De todos los sentidos el olfato y el gusto fueron los que más intrigaron a Proust, acaso porque son los más relacionados con los sentimientos. Esto se debe, dice Lehrer, a que el olfato y el gusto son los únicos sentidos que conectan directamente con el hipocampo, centro por excelencia de la memoria a largo plazo en el teatro de operaciones cerebrales.

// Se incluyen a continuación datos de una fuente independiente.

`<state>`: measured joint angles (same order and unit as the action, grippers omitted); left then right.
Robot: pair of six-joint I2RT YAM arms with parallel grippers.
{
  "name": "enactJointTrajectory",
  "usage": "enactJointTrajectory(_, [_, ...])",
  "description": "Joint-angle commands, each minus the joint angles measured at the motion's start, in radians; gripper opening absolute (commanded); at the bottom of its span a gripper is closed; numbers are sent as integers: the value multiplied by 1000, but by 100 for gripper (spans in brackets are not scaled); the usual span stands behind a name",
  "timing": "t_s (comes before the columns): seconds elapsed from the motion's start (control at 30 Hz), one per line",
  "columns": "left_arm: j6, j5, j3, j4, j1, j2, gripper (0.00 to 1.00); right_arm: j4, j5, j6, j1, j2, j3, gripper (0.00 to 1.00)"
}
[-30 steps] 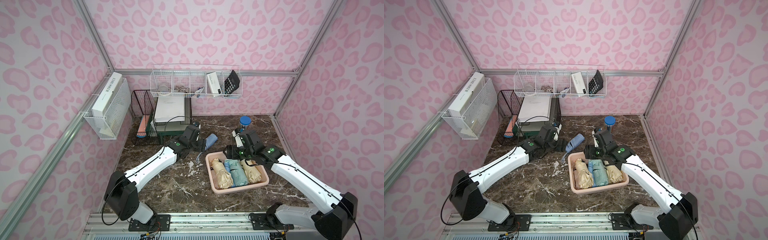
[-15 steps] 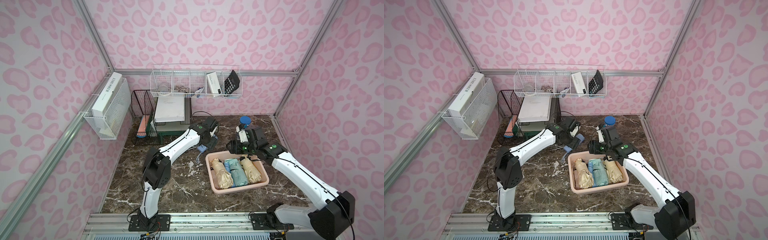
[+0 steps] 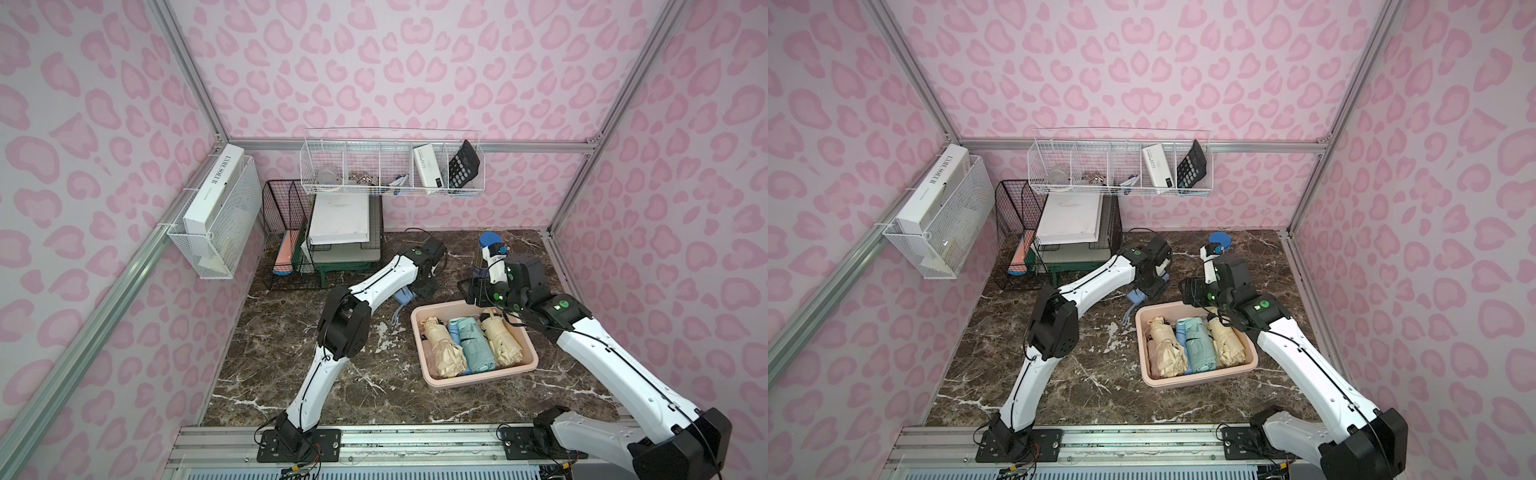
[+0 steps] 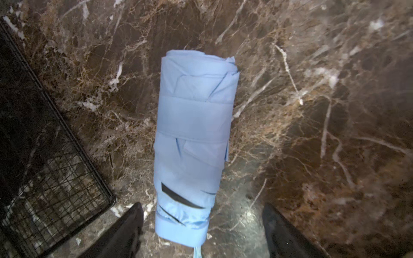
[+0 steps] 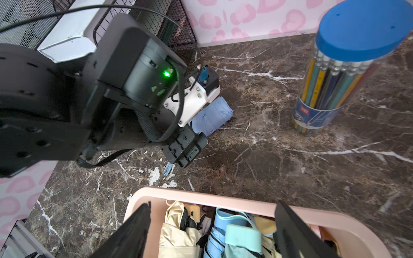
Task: Put the umbrella into the storage box
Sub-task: Place the umbrella in the storage box, then pick up the umbrella from the center of the board.
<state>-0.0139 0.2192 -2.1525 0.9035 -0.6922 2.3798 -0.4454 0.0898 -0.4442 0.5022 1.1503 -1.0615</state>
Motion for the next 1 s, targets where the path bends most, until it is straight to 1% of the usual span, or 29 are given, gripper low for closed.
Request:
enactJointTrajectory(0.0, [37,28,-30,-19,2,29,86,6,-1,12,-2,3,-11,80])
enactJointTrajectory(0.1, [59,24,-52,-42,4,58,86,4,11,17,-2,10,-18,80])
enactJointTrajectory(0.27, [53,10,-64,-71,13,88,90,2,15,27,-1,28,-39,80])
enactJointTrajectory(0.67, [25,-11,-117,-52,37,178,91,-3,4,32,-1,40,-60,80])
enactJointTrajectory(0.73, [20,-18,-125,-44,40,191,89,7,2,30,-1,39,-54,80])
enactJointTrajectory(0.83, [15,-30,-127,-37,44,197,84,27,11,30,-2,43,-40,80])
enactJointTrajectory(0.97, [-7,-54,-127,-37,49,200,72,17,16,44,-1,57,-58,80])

Otra cosa en la que reparó Proust es al carácter esencialmente cambiante y deformante de los trabajos de la memoria. Si no quieres adulterar nada del pasado no lo cuentes, parece advertir. Si no quieres matizarlo, no lo pienses. Porque más que reproducir, la memoria inventa, reorganiza en categorías el asunto recordado.
Así, el único paraíso es el paraíso perdido: el pasado. Y no era culpa suya, dice Lehrer: “Simplemente no hay manera de describir el pasado sin mentir.”
“Nuestra memoria no sólo parece ficción. Nuestra memoria es ficción.”
Y allí está el secreto de Proust: en que para recordar algo tenemos que recordarlo mal. Luego está la función del olvido, indispensable para pensar. Para editar el pensamiento. Olvidar es tan importante como recordar.
Incluso de la muerte se puede uno olvidar.